> **ABOUT THIS EXERCISE**: Exactly as they appear below, repeat the lines from the one with "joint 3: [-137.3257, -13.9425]" through the one with "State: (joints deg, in". Drop every picture.

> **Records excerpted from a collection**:
------------------------------------------------------------

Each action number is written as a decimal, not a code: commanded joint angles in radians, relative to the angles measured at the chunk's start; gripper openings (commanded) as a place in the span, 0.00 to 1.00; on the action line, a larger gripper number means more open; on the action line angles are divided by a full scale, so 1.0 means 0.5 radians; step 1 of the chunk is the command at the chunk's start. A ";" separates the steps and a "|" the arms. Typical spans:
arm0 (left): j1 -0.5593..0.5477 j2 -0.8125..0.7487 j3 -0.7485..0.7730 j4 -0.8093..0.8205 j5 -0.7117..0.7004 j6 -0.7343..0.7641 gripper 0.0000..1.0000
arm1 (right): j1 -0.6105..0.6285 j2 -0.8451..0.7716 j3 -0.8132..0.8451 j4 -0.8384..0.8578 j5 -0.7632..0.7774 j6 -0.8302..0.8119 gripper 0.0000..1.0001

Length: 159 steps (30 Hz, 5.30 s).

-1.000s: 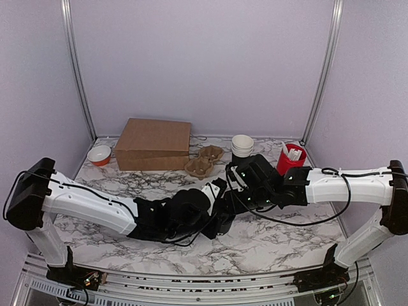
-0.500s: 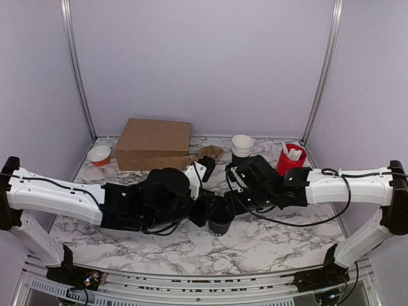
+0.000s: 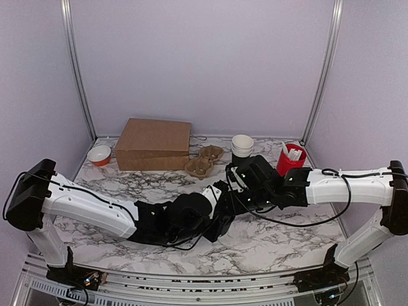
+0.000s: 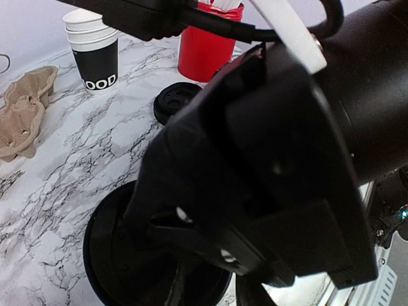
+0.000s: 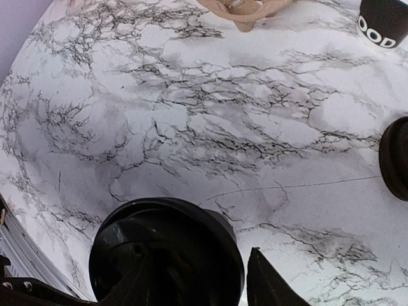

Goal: Pack the takeout coffee

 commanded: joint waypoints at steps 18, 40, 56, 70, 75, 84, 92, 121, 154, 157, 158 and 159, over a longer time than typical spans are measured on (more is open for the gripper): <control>-0.029 -0.222 -0.118 -0.247 0.004 -0.101 0.31 | 0.006 0.014 -0.088 -0.063 -0.008 0.032 0.47; -0.008 -0.498 0.081 -0.397 -0.114 0.059 0.34 | 0.005 0.002 -0.093 -0.060 -0.004 0.039 0.47; -0.017 -0.391 -0.024 -0.374 -0.105 -0.030 0.32 | 0.005 -0.016 -0.094 -0.093 0.010 0.033 0.47; 0.057 -0.073 0.020 -0.274 0.073 -0.078 0.34 | 0.005 -0.002 -0.070 -0.094 0.001 0.034 0.47; 0.029 0.071 -0.145 -0.144 0.137 -0.273 0.31 | 0.005 -0.012 -0.072 -0.105 0.000 0.038 0.47; 0.032 -0.484 -0.066 -0.391 -0.096 -0.078 0.36 | 0.009 -0.067 -0.002 -0.093 0.009 0.030 0.48; 0.050 -0.437 -0.013 -0.480 -0.003 -0.225 0.36 | 0.006 -0.184 0.056 -0.107 0.088 0.029 0.49; 0.127 -0.220 -0.285 -0.296 0.456 -0.696 0.34 | -0.481 0.008 -0.315 0.365 -0.391 -0.102 0.46; 0.521 -0.248 -0.153 -0.467 0.613 -0.515 0.33 | -0.188 -0.631 -0.525 0.249 -0.150 0.112 0.49; 0.430 -0.284 -0.176 -0.452 0.580 -0.572 0.33 | -0.381 -0.583 -0.451 0.389 -0.362 -0.059 0.51; 0.404 -0.294 -0.181 -0.447 0.560 -0.593 0.33 | -0.409 -0.533 -0.390 0.395 -0.406 -0.115 0.52; 0.377 -0.301 -0.188 -0.438 0.543 -0.614 0.33 | -0.417 -0.476 -0.320 0.386 -0.418 -0.175 0.51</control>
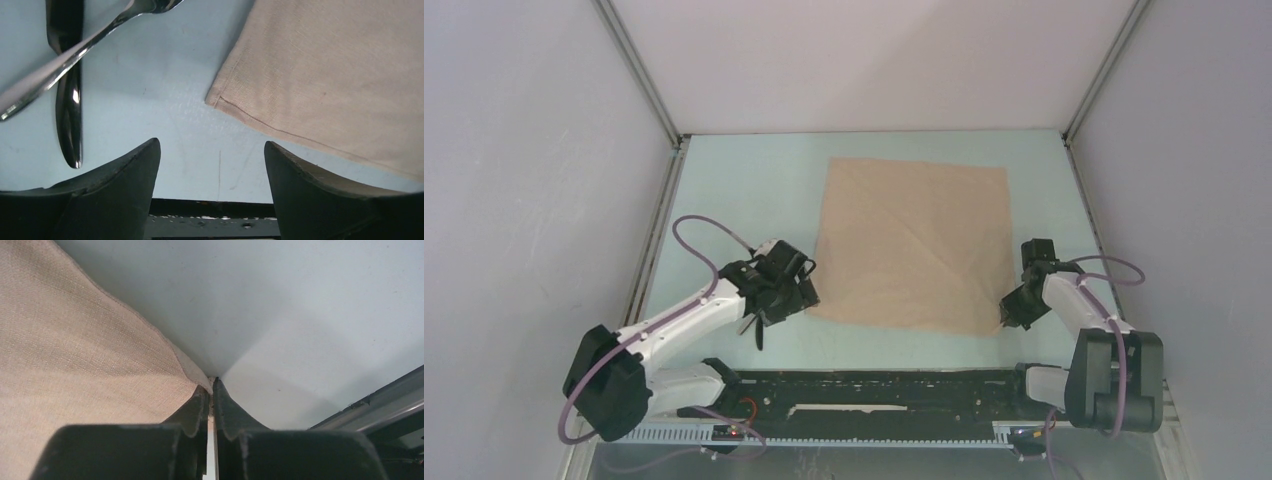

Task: Fold the napkin into a case and place the utensils inside
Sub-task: Pick up the flattened napkin from the center of the board.

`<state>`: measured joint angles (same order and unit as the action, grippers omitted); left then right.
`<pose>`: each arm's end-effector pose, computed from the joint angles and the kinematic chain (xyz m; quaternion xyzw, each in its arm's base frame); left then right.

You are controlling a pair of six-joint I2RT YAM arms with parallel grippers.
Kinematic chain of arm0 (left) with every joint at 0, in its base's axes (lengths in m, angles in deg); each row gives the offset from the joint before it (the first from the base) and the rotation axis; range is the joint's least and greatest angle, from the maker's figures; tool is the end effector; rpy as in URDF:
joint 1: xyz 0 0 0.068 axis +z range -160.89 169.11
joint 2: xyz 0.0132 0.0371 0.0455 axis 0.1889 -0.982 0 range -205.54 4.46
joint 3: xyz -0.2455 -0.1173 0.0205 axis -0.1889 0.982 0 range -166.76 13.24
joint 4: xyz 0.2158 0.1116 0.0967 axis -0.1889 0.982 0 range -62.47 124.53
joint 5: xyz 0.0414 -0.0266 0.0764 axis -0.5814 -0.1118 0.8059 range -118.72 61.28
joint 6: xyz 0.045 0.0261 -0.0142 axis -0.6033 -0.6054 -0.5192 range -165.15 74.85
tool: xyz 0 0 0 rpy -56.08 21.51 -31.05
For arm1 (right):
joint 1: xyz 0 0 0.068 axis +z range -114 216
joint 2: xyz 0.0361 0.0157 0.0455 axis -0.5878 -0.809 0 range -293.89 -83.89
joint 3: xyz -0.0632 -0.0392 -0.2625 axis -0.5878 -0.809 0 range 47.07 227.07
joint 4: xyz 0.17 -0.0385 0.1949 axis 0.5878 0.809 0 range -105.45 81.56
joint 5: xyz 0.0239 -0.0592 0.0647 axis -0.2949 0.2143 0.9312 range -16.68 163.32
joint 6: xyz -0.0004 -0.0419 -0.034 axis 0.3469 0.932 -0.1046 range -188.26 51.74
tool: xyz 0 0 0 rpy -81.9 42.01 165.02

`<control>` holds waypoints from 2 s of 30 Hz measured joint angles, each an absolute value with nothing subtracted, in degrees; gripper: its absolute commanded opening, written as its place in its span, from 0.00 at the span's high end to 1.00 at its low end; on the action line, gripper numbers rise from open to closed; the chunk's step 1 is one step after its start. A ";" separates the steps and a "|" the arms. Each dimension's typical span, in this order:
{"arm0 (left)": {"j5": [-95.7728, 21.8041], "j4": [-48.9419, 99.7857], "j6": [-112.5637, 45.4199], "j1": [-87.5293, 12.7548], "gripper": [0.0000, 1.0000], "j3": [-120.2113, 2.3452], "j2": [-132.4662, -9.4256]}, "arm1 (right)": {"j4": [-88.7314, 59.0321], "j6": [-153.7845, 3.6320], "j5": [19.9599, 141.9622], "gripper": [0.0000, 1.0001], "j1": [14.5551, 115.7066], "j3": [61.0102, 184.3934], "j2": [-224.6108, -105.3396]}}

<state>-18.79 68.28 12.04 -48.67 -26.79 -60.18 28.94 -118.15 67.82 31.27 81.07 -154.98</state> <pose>0.1619 -0.1176 0.2055 -0.1823 0.9563 -0.0995 0.2059 0.1814 -0.0184 0.1551 0.4602 0.8834 -0.0158 0.0869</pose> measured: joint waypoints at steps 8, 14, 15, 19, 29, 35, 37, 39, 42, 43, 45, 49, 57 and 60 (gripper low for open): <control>-20.12 72.65 24.41 -48.69 0.37 -33.00 -72.12 | 27.12 -118.74 67.19 1.00 33.22 78.18 -150.74; -20.23 72.34 31.56 -49.02 0.36 -33.51 -80.01 | 25.79 -118.70 68.57 1.00 33.26 76.85 -148.86; -19.77 72.39 32.17 -49.02 0.36 -33.53 -80.27 | 25.55 -118.67 68.89 1.00 33.26 76.67 -148.60; -18.33 72.71 34.00 -49.02 0.35 -34.29 -80.86 | 24.96 -118.46 69.53 1.00 33.22 76.24 -148.06; -16.34 74.16 34.97 -49.61 0.38 -38.36 -83.02 | 24.21 -117.41 71.76 1.00 31.12 75.58 -147.49; -16.23 74.03 34.94 -49.61 0.40 -39.45 -85.73 | 24.06 -117.19 72.11 1.00 30.88 75.49 -147.42; -16.25 73.87 34.99 -49.61 0.41 -39.25 -86.21 | 24.06 -117.21 72.22 1.00 30.77 75.49 -147.40; -16.23 73.61 35.03 -49.61 0.41 -38.79 -86.43 | 24.06 -117.21 72.24 1.00 30.77 75.43 -147.29; -16.21 73.24 35.03 -49.48 0.44 -38.53 -87.28 | 23.97 -117.21 72.22 1.00 30.77 75.23 -146.94; -16.30 73.17 35.01 -49.41 0.44 -38.62 -87.44 | 23.97 -117.21 72.22 1.00 30.77 75.19 -146.83; -16.38 73.11 34.97 -49.32 0.51 -38.62 -87.59 | 23.97 -117.21 72.19 1.00 30.77 75.10 -146.66; -16.45 72.17 34.97 -49.15 0.60 -38.64 -87.79 | 23.89 -117.23 72.19 1.00 30.77 74.90 -146.31; -16.69 64.67 33.28 -48.41 0.97 -34.23 -83.63 | 23.69 -117.25 72.15 1.00 30.73 74.18 -144.80; -16.89 60.98 32.32 -47.77 1.00 -32.61 -82.30 | 24.43 -117.34 71.65 1.00 30.62 72.87 -141.48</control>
<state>-16.89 60.98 32.32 -47.77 -32.61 -82.30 24.43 -117.34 71.65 30.62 72.87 -141.48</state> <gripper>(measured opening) 0.388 0.015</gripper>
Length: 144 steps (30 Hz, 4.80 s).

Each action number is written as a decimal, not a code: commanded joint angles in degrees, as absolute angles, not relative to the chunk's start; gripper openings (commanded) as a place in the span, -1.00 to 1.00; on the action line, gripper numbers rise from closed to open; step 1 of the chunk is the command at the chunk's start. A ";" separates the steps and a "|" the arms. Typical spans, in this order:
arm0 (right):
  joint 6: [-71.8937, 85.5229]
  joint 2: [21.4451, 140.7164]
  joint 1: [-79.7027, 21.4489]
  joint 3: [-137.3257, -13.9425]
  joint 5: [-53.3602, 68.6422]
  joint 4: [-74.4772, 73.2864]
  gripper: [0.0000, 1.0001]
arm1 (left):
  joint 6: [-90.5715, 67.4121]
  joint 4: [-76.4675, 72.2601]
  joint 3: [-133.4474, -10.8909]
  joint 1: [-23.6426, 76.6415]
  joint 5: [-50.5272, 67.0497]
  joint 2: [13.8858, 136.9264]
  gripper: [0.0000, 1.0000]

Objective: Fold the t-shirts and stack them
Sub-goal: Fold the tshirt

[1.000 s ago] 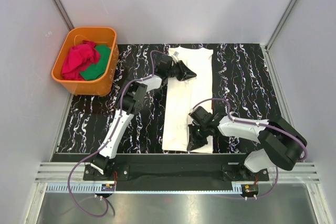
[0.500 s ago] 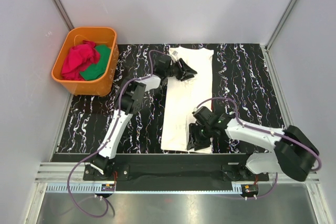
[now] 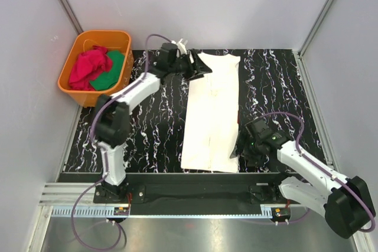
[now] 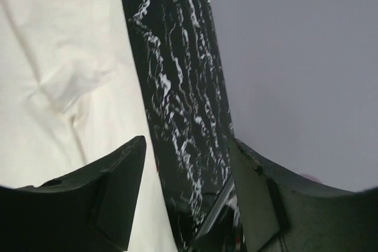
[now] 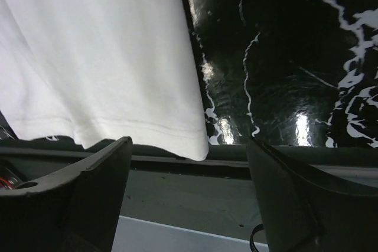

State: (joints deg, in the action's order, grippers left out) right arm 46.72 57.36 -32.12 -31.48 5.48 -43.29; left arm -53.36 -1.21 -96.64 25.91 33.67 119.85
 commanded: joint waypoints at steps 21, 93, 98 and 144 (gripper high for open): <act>49.23 60.73 -26.02 -22.59 15.02 -31.37 0.21 | -43.94 14.77 -36.84 41.21 9.67 82.62 0.32; 44.49 63.26 -22.07 -37.95 19.25 -32.35 -1.00 | -50.02 23.73 -39.69 47.21 7.02 73.99 -1.00; 38.77 76.61 -18.29 -49.98 21.44 -31.20 -1.00 | -44.22 22.41 -52.45 37.91 15.44 83.46 -1.00; 28.04 106.44 -6.06 -78.31 30.94 -33.66 -1.00 | -41.04 22.94 -82.97 21.36 22.94 110.84 -1.00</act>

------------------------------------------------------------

> **ANSWER FOR THE TASK**:
  joint 3: [-137.3257, -13.9425]
  joint 5: [-53.3602, 68.6422]
  joint 4: [-74.4772, 73.2864]
  gripper: [0.0000, 1.0001]
arm1 (left):
  joint 6: [-90.5715, 67.4121]
  joint 4: [-76.4675, 72.2601]
  joint 3: [-133.4474, -10.8909]
  joint 1: [-23.6426, 76.6415]
  joint 5: [-50.5272, 67.0497]
  joint 2: [13.8858, 136.9264]
  gripper: [0.0000, 1.0000]

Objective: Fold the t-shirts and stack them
Sub-goal: Fold the tshirt

[1.000 s ago] 
[0.500 s ago] 
[now] 
[now] 
[now] 

State: (joints deg, in the action's order, grippers left out) right arm 46.72 57.36 -32.12 -31.48 5.48 -43.29; left arm -53.36 -1.21 -96.64 25.91 33.67 119.85

No more work remains on this exercise.